As for the more technical aspects of the writing, I myself can't attest to their accuracy or inaccuracy, but I've heard other people say that the technical side of the story is pretty sound - “other people” being astronaut Chris Hadfield. And if it's good enough for Chris Hadfield, it's good enough for little old me. There are times, of course, when the technical parts go a bit over my head, but they do not in any way affect the flow of the story: Weir's writing manages to explain most of it in a manner that a layman would mostly understand and find entertaining. This is important, since an enormous chunk of the novel is dedicated to explaining just how Watney manages to find solutions to the problems he's confronted with.

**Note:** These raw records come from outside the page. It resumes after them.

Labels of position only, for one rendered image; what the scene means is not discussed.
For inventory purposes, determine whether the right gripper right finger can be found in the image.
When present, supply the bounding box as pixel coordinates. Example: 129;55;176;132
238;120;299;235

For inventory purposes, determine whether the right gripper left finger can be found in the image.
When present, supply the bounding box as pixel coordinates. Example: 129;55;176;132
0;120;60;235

It's easy to think that this book was absolute perfection, and it is, for the most part, but there's a bit of room for improvement. This says more about me as a reader than anything wrong about the book itself, because it's just a small thing that doesn't really detract much from the book: I wanted to learn more about the other crew members of the Ares 3 mission. I thought that some expansion on them would have been great for providing an alternative view of who Watney was as a person, which, I think, would have given Watney greater depth of character, and that's always a good thing in any story. I doubt they could have said anything that would have made me like Watney less, but it would have been nice to see how other people saw him before he got stranded on Mars. Plus, they strike me as being a rather funny, interesting lot in their own right, and I do think Weir missed an opportunity to create an entire cast of characters for his readers to love when he didn't explore the rest of the Ares 3 crew.
Overall, The Martian is one of the finest sci-fi reads I've encountered in a while: one that operates on assumptions of what may happen in the near-future, and one whose vision isn't all bleak and dystopic. It tells a story that might become headline news in the next ten or twenty years, and posits responses, both from Watney and from the rest of humanity, that are entirely plausible, given the context. But the best part of it is not just Watney's thoroughly entertaining voice, or the technical side of the writing: the best part is the way Weir writes about how the people on Earth pulled together to bring him home. There are many smaller, subtler scenes that some more cynical folk might call idealized, but these scenes are necessary. They might not be reality yet, but they must become reality if humanity as a species is going succeed at getting off Earth and into space permanently. Space, after all, is about optimism, and books like The Martian show just what sort of places optimism can get not just one person, but an entire species.